**What is required**
Would you please copy each line of the listing that mentions "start"?

*** Begin section ***

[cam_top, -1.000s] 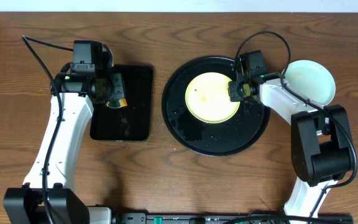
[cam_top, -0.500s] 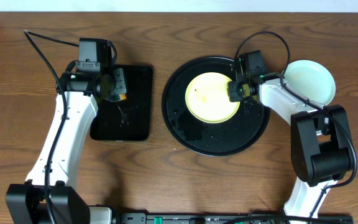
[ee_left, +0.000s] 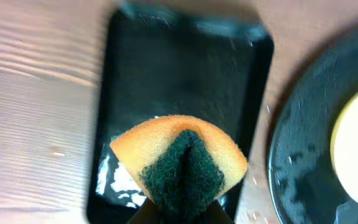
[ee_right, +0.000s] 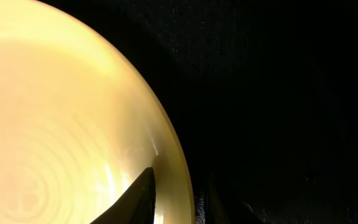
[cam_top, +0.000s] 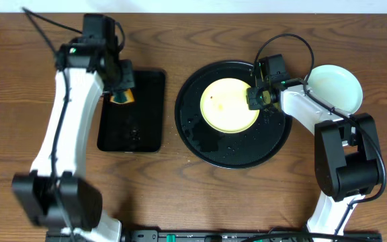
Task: Clean dirty plates on tray and stack at the side
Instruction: 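Scrub the yellow plate again with the sponge, left gripper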
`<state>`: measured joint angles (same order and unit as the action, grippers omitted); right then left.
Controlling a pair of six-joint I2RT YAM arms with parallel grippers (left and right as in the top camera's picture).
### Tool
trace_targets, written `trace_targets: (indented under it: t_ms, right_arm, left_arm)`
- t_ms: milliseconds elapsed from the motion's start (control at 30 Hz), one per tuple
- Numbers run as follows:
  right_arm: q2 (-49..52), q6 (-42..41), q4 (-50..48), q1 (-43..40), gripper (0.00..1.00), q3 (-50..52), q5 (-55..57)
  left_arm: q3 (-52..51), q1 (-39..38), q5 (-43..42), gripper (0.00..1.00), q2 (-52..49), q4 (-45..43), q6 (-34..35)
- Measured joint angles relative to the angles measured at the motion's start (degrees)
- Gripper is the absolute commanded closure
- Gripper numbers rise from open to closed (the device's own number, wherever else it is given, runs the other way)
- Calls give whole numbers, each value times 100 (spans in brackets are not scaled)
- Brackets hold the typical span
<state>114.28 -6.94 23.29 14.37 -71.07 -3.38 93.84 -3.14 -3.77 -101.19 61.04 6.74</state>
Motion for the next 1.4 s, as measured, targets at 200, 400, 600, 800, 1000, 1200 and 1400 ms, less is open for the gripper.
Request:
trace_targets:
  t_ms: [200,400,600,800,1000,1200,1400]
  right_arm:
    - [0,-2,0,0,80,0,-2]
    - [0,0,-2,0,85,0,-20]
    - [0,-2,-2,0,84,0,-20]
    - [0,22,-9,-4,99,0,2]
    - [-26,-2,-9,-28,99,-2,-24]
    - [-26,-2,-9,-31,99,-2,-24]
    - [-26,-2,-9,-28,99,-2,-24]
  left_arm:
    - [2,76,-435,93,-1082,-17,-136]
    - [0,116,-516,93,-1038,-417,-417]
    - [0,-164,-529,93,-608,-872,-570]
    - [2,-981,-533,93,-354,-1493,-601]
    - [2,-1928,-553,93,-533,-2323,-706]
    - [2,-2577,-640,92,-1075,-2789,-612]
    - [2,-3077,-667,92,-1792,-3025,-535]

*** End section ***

**Exercise response**
- t_ms: milliseconds elapsed from the motion's start (control at 30 Hz), one per tuple
- Measured joint angles relative to the angles measured at the motion's start (degrees)

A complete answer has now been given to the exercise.